• What is expected:
Check each line of the records below and collect those that include the word "finger".

• Listed records:

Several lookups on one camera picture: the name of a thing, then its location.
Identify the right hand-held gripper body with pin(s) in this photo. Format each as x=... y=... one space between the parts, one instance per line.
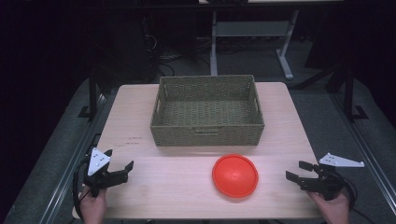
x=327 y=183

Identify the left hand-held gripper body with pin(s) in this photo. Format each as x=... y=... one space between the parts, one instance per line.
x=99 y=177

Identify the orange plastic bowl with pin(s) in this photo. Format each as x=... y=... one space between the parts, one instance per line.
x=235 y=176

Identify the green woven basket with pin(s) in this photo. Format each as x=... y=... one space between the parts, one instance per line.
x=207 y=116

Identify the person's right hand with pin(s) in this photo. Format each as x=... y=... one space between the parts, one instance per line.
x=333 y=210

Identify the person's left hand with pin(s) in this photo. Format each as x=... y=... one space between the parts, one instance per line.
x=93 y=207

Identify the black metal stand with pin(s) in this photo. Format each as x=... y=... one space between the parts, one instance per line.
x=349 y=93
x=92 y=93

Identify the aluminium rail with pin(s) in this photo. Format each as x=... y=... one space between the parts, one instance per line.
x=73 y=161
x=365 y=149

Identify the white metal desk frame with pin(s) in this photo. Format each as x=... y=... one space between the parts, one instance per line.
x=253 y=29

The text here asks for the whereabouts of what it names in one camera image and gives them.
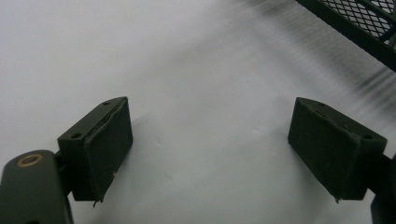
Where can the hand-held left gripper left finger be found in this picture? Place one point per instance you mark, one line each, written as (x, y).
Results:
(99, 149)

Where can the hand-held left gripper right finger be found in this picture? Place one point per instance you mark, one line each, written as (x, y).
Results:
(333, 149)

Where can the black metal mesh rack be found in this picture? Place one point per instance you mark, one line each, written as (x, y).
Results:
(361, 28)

• Task result:
Where can the hand-held left gripper left finger be found in this picture? Place one point per instance you mark, one line each, written as (x, y).
Where can the hand-held left gripper right finger be found in this picture? Place one point per instance you mark, one line each, written as (x, y).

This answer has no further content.